What you have to do: Scan the entries below and say how many lines contain "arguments". Write only the number.

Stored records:

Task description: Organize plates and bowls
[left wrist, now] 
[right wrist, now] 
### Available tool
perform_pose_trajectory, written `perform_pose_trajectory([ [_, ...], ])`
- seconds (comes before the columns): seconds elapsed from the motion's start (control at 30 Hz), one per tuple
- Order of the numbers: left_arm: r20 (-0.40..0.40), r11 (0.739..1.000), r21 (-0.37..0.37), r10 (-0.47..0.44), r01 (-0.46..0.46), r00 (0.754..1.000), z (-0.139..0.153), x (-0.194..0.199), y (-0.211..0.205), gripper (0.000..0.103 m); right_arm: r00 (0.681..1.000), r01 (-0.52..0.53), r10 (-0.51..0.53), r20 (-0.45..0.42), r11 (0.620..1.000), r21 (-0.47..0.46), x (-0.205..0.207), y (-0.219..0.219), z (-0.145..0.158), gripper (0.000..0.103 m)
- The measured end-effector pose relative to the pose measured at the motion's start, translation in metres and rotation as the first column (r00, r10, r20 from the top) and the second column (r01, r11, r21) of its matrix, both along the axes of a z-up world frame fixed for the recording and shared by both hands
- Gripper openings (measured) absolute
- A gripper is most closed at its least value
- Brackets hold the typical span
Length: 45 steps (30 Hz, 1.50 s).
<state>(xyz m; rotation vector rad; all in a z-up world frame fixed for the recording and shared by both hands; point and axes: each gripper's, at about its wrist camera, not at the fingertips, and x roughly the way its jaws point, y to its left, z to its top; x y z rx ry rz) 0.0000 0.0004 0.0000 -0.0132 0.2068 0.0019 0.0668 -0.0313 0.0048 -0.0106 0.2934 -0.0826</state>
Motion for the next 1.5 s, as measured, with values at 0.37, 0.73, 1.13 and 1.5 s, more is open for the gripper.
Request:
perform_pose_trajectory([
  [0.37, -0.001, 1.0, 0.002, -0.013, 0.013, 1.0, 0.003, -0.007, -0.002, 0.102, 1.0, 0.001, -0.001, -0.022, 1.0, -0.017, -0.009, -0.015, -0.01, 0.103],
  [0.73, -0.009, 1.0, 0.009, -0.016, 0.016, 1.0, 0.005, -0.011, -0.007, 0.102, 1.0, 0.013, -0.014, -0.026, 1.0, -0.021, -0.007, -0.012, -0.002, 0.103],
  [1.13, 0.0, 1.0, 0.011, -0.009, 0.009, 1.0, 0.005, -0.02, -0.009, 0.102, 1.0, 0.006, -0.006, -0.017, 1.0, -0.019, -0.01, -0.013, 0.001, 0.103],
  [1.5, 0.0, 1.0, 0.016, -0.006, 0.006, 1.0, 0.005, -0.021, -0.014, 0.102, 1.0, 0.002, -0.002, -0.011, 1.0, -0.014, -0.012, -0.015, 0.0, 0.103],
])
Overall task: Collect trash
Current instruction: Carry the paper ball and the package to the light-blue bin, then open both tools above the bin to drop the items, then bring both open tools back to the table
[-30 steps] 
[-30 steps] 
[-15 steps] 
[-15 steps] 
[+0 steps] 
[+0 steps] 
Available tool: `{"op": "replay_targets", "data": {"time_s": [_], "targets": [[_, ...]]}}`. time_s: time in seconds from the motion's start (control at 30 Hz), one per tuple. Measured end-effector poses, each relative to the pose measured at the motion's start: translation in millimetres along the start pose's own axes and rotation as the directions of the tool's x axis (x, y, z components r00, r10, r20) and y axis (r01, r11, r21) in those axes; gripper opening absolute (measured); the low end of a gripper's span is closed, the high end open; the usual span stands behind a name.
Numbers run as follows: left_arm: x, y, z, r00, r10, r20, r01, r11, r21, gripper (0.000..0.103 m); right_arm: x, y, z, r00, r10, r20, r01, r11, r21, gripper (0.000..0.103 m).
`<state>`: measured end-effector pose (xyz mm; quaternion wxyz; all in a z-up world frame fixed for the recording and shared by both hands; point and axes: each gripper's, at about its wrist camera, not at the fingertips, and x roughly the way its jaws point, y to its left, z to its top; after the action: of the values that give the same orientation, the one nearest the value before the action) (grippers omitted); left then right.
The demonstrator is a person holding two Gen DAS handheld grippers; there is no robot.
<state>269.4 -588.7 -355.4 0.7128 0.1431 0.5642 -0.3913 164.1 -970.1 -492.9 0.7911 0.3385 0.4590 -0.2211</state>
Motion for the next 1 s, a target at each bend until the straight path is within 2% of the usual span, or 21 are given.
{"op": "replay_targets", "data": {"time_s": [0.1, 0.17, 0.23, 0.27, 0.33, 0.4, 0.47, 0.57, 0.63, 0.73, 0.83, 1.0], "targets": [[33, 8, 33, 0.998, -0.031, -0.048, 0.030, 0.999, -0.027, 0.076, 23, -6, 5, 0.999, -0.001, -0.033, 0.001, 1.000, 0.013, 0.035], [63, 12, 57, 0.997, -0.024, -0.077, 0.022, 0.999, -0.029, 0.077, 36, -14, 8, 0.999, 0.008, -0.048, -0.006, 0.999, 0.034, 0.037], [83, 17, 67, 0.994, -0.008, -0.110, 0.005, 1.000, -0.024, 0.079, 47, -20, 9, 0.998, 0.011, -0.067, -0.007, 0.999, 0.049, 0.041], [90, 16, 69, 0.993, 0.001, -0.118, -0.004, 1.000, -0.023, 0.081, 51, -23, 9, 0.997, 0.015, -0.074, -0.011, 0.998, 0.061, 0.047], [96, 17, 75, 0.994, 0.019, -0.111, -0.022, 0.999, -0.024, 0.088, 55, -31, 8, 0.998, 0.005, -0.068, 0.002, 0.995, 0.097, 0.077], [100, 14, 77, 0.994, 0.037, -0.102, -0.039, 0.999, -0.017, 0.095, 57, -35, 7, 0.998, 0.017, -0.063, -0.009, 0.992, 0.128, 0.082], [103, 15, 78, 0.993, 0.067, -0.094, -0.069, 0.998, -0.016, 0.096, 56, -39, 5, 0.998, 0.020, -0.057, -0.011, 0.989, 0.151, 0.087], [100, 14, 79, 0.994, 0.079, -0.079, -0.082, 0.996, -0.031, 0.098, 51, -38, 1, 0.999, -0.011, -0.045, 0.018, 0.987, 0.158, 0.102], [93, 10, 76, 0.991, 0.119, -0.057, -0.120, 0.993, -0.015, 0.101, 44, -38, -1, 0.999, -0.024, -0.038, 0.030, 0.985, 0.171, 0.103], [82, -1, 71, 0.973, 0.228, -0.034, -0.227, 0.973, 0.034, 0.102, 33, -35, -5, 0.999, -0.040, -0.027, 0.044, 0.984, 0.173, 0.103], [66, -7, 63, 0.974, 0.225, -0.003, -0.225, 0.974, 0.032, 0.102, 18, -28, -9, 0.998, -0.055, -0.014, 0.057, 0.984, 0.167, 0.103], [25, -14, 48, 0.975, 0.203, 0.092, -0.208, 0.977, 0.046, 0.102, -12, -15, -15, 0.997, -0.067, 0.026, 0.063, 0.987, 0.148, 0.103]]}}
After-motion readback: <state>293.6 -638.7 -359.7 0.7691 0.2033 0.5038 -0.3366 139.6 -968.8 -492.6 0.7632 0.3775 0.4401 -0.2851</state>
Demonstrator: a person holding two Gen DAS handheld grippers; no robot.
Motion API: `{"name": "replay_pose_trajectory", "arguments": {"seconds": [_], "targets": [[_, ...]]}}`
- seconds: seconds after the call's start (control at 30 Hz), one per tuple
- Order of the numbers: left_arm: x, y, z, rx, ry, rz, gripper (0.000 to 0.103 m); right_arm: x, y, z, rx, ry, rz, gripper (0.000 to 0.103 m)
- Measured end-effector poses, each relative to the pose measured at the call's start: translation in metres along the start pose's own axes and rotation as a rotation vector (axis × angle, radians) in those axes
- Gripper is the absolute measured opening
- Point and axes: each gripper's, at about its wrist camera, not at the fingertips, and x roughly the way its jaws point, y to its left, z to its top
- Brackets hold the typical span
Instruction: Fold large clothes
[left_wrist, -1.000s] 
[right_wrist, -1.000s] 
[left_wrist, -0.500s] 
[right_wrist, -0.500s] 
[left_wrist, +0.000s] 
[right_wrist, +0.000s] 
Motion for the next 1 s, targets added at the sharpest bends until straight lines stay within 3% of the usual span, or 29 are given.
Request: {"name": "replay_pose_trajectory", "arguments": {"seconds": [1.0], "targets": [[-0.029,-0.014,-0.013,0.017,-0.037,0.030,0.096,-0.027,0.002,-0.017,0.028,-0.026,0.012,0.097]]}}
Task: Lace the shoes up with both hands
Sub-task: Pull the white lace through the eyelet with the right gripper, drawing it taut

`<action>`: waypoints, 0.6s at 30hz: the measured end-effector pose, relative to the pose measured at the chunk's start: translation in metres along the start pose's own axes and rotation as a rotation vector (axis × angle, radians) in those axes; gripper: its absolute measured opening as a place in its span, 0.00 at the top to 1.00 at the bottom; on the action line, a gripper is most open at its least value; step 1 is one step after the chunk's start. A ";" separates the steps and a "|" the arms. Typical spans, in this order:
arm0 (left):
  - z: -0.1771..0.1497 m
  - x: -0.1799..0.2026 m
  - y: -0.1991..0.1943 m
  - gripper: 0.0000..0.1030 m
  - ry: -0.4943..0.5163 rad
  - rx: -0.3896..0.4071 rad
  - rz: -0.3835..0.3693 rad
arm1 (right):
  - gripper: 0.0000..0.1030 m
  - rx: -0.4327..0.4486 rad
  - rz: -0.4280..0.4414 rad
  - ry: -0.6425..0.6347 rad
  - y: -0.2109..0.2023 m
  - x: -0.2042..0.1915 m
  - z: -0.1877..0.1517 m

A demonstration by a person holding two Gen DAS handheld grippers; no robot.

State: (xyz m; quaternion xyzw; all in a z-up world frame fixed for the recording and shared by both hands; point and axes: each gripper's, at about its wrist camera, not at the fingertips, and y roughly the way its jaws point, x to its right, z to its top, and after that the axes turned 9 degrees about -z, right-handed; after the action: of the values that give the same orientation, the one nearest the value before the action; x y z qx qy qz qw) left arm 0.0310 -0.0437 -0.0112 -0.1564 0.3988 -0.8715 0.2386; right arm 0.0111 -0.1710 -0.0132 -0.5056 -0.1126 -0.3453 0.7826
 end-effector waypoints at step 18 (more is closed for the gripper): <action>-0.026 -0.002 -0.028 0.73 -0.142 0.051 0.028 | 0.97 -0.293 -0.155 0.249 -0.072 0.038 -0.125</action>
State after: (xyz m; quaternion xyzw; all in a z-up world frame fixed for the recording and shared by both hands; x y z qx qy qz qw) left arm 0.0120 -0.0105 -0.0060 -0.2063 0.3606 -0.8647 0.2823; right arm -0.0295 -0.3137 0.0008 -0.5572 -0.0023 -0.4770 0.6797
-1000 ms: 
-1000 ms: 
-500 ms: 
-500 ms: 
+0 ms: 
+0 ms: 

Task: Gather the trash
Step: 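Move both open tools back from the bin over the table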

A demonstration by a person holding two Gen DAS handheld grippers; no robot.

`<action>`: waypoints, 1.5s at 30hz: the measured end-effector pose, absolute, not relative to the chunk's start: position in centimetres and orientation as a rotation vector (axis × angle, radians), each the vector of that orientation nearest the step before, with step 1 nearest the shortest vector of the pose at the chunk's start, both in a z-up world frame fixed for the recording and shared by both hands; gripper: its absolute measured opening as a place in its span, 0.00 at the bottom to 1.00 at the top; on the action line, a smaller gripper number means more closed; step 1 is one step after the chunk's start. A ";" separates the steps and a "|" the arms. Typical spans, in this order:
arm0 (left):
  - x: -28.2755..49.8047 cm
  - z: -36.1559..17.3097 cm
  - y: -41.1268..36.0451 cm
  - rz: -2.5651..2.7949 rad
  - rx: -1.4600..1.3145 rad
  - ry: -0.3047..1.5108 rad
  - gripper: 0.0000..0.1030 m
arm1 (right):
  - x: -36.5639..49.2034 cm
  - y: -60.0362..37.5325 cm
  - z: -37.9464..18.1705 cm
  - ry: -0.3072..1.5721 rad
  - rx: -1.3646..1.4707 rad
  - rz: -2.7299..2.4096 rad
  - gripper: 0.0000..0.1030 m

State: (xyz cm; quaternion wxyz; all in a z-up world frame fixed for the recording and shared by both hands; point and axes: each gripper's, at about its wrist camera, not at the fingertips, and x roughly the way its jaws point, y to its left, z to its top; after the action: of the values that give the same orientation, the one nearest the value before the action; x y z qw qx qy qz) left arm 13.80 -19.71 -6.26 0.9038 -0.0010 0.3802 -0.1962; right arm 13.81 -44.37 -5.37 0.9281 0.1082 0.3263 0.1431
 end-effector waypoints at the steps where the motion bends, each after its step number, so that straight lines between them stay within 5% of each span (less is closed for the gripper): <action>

Response to the task: 2